» What needs to be done
Determine the number of lines in the data that contain "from", and write only that number.
-=-=-=-=-
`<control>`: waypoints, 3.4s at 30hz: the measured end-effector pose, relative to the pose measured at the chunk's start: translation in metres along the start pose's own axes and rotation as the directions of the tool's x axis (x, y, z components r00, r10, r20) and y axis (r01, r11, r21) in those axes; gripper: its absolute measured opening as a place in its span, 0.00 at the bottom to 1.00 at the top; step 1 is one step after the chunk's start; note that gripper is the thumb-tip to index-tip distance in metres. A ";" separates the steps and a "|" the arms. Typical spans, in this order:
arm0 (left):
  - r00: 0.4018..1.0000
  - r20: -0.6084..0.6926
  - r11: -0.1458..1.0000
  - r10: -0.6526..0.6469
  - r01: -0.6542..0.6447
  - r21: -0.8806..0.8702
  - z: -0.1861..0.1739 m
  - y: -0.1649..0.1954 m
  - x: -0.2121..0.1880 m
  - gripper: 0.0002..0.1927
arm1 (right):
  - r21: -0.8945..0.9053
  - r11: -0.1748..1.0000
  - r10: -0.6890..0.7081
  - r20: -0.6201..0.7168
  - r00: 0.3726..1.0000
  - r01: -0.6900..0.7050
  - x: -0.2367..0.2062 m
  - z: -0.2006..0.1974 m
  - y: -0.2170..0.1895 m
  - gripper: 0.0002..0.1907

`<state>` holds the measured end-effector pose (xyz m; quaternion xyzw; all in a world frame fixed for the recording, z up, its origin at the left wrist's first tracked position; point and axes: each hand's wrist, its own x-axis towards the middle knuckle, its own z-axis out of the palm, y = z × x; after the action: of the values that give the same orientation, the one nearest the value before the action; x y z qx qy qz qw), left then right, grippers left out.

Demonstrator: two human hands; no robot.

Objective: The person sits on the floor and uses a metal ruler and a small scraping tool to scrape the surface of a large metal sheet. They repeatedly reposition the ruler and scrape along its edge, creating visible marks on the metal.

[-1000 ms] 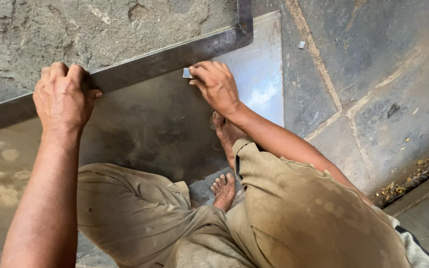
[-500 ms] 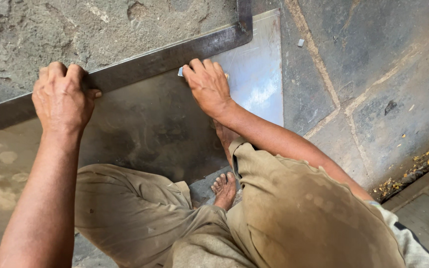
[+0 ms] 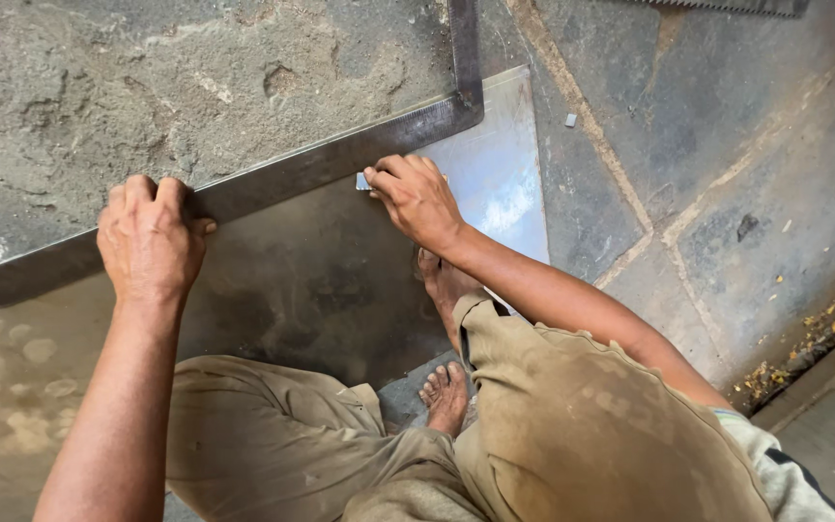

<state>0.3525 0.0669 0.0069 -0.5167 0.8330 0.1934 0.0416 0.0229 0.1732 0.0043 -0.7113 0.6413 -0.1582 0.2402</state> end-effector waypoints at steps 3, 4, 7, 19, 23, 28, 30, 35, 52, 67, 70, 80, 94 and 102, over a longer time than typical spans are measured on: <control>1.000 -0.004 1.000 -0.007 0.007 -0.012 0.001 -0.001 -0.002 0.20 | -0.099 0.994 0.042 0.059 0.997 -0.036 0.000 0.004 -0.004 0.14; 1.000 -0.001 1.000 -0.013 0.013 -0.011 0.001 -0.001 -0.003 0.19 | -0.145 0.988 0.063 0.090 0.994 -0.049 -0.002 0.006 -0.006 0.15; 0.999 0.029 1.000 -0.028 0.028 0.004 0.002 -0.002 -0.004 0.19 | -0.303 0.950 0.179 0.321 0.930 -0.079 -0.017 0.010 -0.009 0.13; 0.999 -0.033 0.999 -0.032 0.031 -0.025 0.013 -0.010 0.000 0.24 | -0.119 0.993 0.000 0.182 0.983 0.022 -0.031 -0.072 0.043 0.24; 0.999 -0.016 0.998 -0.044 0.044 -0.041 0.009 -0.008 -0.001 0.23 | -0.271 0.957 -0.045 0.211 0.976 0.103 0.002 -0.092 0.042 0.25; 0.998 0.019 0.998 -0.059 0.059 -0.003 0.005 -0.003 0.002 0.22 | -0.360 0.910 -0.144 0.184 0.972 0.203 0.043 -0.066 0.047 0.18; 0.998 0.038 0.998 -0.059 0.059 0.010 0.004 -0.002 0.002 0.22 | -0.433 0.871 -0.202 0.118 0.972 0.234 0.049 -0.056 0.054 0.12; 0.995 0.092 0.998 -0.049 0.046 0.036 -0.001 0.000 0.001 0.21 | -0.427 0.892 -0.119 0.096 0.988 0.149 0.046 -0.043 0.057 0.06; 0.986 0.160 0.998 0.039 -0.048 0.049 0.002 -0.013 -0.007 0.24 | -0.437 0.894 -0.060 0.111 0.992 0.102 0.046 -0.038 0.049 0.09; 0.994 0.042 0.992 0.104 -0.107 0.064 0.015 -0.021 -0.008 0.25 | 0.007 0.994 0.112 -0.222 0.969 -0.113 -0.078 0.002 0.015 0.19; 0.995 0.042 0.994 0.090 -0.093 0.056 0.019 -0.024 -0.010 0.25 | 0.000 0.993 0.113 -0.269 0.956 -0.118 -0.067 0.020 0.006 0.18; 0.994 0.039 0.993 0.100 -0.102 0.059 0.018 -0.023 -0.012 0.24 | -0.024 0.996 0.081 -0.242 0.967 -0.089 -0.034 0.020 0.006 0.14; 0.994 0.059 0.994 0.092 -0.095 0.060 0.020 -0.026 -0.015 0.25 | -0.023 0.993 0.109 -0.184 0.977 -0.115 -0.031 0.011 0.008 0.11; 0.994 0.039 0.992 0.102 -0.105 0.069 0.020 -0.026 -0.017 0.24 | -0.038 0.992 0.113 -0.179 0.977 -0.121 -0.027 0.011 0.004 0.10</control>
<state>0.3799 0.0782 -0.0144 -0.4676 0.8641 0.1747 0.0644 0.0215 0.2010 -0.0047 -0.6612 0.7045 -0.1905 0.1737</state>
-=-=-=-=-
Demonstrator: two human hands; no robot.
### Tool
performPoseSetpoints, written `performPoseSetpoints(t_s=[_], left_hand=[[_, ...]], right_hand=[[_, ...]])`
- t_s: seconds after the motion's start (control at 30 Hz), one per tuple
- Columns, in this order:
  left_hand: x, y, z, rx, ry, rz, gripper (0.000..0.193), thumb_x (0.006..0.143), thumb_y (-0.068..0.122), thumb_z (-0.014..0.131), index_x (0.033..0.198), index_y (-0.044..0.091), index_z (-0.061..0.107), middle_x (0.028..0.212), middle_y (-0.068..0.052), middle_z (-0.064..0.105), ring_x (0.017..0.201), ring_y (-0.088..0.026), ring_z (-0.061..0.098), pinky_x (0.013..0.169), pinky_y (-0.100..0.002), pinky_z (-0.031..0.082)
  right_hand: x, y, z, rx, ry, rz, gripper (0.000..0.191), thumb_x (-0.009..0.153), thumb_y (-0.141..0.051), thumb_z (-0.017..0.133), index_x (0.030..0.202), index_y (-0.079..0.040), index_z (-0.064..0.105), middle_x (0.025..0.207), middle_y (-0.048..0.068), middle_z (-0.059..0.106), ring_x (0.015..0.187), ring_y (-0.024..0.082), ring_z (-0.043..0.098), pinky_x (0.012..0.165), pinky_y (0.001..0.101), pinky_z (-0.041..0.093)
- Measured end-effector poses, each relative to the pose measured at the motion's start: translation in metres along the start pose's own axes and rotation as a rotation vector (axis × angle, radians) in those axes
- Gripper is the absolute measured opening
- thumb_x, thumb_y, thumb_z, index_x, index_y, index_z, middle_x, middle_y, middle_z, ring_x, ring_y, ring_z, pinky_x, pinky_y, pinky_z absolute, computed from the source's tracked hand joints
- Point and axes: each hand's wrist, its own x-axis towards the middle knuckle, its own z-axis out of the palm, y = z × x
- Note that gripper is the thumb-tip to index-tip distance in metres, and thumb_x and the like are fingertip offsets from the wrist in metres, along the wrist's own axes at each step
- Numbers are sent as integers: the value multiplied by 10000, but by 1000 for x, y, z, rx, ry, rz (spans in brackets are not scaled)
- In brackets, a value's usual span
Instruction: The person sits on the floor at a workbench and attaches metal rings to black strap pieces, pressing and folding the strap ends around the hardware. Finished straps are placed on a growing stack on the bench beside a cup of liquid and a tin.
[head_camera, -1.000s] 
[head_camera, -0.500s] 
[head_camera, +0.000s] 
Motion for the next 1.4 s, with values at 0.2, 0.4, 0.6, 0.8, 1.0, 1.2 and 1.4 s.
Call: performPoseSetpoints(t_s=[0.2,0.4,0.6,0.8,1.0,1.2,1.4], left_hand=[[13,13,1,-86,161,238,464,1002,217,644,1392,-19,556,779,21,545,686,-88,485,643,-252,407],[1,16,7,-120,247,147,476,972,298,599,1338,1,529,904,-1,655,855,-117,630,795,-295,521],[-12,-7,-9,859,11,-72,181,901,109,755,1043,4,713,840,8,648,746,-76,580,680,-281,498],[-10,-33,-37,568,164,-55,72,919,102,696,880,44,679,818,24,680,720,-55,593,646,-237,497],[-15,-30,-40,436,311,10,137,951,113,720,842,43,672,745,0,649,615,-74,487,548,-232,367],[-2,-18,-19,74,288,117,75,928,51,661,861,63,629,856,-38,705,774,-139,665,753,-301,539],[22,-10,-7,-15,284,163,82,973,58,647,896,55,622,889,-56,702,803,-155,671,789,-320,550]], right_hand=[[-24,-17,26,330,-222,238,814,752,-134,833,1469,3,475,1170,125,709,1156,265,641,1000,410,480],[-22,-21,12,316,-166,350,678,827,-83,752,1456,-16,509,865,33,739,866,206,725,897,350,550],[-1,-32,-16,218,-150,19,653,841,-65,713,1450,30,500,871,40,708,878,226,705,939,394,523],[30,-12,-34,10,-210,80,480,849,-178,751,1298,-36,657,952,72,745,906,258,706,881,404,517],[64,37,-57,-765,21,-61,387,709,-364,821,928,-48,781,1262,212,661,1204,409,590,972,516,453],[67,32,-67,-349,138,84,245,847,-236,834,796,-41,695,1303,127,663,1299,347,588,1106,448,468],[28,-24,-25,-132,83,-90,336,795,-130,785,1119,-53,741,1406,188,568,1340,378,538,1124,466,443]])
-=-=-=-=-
» Answer box
2